Smart Firearm Recognition Framework for Live Monitoring Using Advanced Neural Network
1SHRUTHI M T, 2MALIK RIHAN S K
1 Assistant professor, Department of MCA, BIET, Davanagere, India
2Student, Department of MCA, BIET, Davanagere, India
Abstract:
The project "Smart Firearm Recognition Framework for Live Monitoring Using Advanced Neural Networks" aims to develop a robust and efficient system for identifying weapons, specifically handguns and knives, through the application of advanced Advanced Neural Networks techniques. Implemented using Python as the primary coding language, the project leverages the Flask web framework to deliver an interactive and user-friendly interface, complemented by HTML, CSS, and JavaScript for front-end development. The core of the Recognition mechanism is built upon the YOLOv8 (You Only Look Once version 8) architecture, a state-of-the-art object Recognition model known for its high speed and accuracy. Despite the complexity of the task, the model achieves an overall accuracy of 64%, a notable performance given the challenging nature of weapon Recognition in varied environments. The training dataset comprises approximately 4000 images, focusing exclusively on handguns and knives, ensuring that the model is wellcalibrated to recognize these specific threats. This dataset is meticulously curated to include a diverse array of scenarios and perspectives, enhancing the model's ability to generalize across different contexts. The system supports three distinct Recognition modes: static image Recognition, video stream analysis, and real-time Recognition via webcam. This multi-faceted approach ensures flexibility and applicability in various use cases, from security screening and Monitoring to automated threat Recognition systems.

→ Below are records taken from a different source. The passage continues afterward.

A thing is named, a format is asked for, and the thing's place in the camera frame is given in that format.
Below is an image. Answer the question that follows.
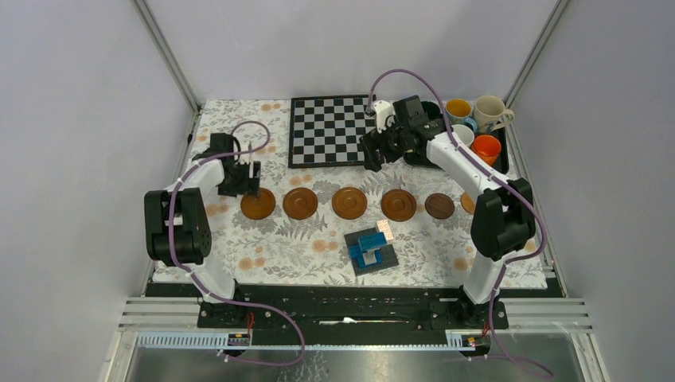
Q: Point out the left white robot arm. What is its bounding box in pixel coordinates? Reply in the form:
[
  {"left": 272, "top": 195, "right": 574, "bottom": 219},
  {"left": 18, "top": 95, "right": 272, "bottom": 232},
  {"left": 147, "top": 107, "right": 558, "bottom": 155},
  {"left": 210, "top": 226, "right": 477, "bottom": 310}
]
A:
[{"left": 143, "top": 133, "right": 261, "bottom": 327}]

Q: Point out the black cup tray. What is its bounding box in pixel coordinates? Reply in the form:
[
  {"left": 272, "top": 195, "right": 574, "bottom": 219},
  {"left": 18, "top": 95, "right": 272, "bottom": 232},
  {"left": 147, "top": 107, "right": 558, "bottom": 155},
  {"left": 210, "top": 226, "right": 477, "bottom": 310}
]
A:
[{"left": 406, "top": 99, "right": 512, "bottom": 176}]

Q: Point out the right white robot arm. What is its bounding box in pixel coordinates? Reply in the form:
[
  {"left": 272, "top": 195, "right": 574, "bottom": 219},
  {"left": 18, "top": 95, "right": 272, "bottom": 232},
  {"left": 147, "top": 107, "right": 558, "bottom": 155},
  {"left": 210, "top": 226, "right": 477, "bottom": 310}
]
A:
[{"left": 360, "top": 95, "right": 536, "bottom": 328}]

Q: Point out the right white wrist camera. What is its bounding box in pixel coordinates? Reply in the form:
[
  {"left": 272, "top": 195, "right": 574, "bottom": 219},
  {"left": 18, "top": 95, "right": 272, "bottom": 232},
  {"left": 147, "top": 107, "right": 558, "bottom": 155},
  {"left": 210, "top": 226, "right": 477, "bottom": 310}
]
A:
[{"left": 371, "top": 100, "right": 395, "bottom": 133}]

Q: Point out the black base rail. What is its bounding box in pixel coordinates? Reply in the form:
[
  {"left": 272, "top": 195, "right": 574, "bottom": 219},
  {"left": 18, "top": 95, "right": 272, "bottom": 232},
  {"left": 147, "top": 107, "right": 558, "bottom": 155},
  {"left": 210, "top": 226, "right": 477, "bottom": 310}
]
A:
[{"left": 124, "top": 283, "right": 560, "bottom": 346}]

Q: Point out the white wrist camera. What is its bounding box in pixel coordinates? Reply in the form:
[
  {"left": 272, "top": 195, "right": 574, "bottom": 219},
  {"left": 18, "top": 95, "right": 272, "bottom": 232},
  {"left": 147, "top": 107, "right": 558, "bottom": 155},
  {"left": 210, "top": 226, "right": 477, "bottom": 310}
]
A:
[
  {"left": 371, "top": 100, "right": 395, "bottom": 133},
  {"left": 238, "top": 151, "right": 258, "bottom": 166}
]

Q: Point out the lego brick model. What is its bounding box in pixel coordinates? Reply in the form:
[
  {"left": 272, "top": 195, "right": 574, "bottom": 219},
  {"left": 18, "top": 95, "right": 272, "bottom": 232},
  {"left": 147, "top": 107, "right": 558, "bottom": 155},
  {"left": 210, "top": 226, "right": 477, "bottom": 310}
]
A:
[{"left": 343, "top": 220, "right": 400, "bottom": 276}]

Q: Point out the black white chessboard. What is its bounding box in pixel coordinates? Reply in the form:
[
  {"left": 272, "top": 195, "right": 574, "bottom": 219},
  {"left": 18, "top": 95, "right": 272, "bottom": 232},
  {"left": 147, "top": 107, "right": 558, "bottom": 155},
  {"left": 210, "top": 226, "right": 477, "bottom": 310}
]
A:
[{"left": 287, "top": 95, "right": 375, "bottom": 169}]

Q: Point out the purple cable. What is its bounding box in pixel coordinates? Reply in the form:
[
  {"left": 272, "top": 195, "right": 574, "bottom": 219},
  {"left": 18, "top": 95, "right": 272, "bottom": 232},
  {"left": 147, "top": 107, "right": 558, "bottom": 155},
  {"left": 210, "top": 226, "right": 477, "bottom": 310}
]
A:
[
  {"left": 366, "top": 68, "right": 556, "bottom": 380},
  {"left": 166, "top": 120, "right": 306, "bottom": 368}
]

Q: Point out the light orange coaster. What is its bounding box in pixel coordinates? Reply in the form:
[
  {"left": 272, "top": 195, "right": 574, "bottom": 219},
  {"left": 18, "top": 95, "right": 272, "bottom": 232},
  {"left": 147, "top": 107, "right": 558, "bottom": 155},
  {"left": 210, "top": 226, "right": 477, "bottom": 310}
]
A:
[{"left": 460, "top": 193, "right": 475, "bottom": 215}]

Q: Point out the dark green mug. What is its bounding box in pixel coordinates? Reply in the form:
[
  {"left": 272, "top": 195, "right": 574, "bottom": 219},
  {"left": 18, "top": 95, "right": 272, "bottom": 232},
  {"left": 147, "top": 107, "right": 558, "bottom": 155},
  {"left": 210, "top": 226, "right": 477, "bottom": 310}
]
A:
[{"left": 421, "top": 101, "right": 443, "bottom": 120}]

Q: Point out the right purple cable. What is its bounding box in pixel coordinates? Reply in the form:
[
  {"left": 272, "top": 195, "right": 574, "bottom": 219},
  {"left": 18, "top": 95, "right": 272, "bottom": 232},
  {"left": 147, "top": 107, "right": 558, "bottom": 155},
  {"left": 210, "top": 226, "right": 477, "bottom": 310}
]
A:
[{"left": 366, "top": 68, "right": 556, "bottom": 380}]

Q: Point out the brown wooden ringed coaster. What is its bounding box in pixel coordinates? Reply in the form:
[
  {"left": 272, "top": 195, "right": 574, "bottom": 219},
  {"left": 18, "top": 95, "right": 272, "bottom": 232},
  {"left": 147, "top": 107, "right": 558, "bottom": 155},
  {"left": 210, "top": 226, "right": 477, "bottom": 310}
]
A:
[
  {"left": 283, "top": 187, "right": 318, "bottom": 220},
  {"left": 380, "top": 189, "right": 417, "bottom": 222},
  {"left": 240, "top": 188, "right": 276, "bottom": 220},
  {"left": 331, "top": 187, "right": 368, "bottom": 220}
]

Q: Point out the blue mug yellow inside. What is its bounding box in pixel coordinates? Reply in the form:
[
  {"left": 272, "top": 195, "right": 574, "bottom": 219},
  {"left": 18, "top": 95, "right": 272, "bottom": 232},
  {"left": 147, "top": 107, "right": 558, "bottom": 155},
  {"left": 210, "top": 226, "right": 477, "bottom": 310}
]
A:
[{"left": 445, "top": 99, "right": 478, "bottom": 133}]

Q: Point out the orange mug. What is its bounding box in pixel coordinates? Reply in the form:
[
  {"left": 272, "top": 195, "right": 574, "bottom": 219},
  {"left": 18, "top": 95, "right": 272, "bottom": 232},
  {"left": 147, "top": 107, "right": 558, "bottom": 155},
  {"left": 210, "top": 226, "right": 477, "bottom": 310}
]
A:
[{"left": 470, "top": 134, "right": 502, "bottom": 167}]

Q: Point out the white mug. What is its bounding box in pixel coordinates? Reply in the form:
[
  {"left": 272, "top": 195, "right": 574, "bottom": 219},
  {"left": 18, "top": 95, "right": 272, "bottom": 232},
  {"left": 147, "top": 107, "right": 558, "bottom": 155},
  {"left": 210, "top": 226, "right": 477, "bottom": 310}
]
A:
[{"left": 451, "top": 124, "right": 475, "bottom": 147}]

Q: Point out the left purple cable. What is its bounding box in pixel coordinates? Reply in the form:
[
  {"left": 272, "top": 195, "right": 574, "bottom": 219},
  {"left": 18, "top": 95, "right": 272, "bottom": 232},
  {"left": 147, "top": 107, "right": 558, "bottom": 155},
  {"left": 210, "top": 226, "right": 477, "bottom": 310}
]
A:
[{"left": 166, "top": 120, "right": 306, "bottom": 368}]

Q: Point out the cream tall mug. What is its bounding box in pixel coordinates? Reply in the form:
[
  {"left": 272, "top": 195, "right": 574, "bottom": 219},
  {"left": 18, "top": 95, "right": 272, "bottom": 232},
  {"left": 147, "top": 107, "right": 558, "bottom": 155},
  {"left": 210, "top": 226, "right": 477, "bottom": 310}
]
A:
[{"left": 472, "top": 95, "right": 515, "bottom": 134}]

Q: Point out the dark walnut coaster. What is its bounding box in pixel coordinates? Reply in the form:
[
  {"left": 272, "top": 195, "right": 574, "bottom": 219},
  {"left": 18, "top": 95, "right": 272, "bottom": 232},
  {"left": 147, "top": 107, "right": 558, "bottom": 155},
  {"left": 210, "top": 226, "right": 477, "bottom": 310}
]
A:
[{"left": 424, "top": 193, "right": 455, "bottom": 220}]

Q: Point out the floral tablecloth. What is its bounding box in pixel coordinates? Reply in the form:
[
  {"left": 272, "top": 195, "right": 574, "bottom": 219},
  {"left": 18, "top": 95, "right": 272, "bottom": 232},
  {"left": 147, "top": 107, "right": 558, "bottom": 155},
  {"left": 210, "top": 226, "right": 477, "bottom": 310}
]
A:
[{"left": 192, "top": 99, "right": 477, "bottom": 287}]

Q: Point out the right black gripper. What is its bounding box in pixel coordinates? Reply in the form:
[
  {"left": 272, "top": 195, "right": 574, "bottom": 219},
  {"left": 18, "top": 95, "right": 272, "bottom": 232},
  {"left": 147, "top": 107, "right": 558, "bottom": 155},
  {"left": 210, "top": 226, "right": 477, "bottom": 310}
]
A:
[{"left": 360, "top": 116, "right": 409, "bottom": 173}]

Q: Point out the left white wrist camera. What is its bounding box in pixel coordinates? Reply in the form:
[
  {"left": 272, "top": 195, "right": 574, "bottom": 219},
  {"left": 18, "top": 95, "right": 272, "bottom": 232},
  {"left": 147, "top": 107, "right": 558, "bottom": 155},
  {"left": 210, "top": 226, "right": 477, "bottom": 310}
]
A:
[{"left": 238, "top": 151, "right": 258, "bottom": 166}]

Overall, this project represents a significant step forward in the application of Advanced Neural Networks for public safety and security, providing a scalable and efficient solution for weapon Recognition across multiple platforms and scenarios.
Keywords: Weapon Recognition, Advanced Neural Networks, YOLOv8, Handguns, Knives, Real-time Detection, Object Recognition, Flask Framework, Deep Learning, Image Classification, Security Systems, Threat Detection, Computer Vision, Public Safety.